All you need to do is gently handle the product. Use common sense and a dust mask if it makes you feel better.
Ron


----------



## rusty baker (Feb 13, 2009)

It hasn't contained lead for several years, so just wear a dust mask.


----------



## Bondo (Dec 8, 2007)

> While I won't mix it that way myself, I can't get rid of the image of some of the dust getting into my eyes or lungs and solidify there.

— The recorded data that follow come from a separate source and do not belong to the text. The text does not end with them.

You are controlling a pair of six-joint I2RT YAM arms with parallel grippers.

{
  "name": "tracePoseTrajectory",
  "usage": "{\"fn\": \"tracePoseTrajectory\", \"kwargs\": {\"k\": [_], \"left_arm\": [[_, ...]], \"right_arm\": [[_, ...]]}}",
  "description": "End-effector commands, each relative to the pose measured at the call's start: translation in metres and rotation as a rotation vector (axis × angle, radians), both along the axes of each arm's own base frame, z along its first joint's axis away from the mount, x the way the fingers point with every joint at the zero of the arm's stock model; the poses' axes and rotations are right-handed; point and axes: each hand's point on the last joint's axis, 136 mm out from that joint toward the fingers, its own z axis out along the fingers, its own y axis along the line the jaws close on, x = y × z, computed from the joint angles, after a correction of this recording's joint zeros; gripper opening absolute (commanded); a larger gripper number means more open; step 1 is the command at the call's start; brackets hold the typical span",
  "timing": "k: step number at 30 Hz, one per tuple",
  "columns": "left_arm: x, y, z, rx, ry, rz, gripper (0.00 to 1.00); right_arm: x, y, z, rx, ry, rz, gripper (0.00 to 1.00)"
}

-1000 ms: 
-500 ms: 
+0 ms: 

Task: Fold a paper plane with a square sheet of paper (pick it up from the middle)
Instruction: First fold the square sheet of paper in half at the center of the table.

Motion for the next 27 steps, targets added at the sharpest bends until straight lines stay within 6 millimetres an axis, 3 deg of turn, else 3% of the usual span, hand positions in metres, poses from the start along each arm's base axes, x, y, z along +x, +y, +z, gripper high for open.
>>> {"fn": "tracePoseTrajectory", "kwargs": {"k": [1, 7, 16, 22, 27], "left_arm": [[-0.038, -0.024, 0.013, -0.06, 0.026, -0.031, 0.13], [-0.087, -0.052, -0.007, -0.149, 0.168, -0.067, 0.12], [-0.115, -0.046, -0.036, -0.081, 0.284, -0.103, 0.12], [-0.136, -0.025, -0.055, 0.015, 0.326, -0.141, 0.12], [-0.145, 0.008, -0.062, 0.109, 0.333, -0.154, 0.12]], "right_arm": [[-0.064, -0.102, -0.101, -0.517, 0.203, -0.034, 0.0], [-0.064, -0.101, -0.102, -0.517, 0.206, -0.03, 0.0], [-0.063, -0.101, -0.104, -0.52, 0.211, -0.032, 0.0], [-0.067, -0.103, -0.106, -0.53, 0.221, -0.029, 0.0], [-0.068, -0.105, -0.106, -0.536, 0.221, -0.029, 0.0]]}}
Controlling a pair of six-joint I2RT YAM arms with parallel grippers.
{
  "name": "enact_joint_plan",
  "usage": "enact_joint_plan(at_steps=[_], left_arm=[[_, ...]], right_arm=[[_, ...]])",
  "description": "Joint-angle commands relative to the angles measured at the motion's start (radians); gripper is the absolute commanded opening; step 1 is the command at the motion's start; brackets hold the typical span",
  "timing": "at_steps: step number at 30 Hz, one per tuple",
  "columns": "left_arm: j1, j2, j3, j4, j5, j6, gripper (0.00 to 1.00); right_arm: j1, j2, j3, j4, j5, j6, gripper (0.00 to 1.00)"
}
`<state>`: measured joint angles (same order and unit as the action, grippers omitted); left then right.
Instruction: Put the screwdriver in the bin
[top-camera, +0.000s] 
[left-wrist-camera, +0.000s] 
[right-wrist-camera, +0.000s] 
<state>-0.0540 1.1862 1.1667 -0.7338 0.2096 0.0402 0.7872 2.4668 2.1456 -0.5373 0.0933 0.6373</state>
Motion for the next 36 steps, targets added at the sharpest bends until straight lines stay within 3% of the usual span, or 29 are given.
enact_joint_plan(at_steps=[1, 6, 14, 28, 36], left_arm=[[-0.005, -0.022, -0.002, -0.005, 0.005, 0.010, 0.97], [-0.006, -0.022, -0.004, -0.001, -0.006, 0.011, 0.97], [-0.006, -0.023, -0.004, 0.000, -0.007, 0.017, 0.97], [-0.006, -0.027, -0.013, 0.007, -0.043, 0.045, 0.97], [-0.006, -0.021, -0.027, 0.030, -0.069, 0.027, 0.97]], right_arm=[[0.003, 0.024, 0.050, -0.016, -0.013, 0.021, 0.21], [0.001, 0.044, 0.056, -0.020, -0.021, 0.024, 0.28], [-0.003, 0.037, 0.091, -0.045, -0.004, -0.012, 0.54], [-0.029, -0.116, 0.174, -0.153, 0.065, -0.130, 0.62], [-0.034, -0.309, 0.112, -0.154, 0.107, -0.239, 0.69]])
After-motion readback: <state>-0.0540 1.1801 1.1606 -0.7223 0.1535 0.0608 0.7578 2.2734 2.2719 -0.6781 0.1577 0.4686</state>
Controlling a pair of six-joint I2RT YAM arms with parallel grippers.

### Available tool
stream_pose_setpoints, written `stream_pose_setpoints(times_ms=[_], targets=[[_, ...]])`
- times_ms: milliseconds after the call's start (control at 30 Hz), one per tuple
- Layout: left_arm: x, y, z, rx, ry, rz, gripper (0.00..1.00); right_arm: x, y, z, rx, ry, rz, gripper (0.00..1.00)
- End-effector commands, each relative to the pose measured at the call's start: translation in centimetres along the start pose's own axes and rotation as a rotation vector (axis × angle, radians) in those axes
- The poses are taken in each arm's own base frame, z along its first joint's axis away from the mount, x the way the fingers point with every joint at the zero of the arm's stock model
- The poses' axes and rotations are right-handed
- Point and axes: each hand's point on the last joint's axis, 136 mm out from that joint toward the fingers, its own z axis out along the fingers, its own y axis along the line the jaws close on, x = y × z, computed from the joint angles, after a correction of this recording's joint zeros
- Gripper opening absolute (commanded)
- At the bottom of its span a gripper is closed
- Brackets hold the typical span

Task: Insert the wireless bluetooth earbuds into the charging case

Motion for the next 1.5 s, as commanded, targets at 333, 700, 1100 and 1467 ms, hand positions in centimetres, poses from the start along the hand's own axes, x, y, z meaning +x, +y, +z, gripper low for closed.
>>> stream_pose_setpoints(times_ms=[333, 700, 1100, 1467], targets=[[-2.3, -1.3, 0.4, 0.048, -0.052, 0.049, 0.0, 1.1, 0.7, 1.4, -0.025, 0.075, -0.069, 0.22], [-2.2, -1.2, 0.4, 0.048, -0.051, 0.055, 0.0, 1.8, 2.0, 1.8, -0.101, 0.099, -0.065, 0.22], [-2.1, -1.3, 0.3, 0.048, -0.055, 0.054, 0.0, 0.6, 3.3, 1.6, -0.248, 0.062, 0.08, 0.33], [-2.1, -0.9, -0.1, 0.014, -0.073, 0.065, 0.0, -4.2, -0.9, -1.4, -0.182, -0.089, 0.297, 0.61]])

Ayuh,.... I'd say it's about 1% more Dangerous than sifted white flour.....


----------



## Dave in Michigan (Sep 24, 2007)

Thank you all for the replies! This makes me feel much more comfortable with using the material. It sounds like if proper precautions are taken, plaster of Paris is pretty safe.


----------



## Angry_D.I.Yer (Jan 26, 2011)

*Buy it from a craft shop*

Buy it from a hobby/craft shop it will be child/skin friendly. Buy it from a DIY store and it might contain more gypsum. Be aware when the gypsum and water in it mix they cause an exothermic reaction when in bulk can reach up to 60 degrees. So just take your hands out if it feels warm!


----------



## Termite (Apr 13, 2008)

Angry_D.I.Yer said:


> Buy it from a hobby/craft shop it will be child/skin friendly. Buy it from a DIY store and it might contain more gypsum. Be aware when the gypsum and water in it mix they cause an exothermic reaction when in bulk can reach up to 60 degrees. So just take your hands out if it feels warm!


If 60 degrees feels warm then you're probably dead anyhow! :laughing:


----------



## Bondo (Dec 8, 2007)

thekctermite said:


> If 60 degrees feels warm then you're probably dead anyhow! :laughing:


Ayuh,... My guess is, He's talkin' Celsius....

Considerin' he's postin' from accross the Big Pond...:whistling2:


----------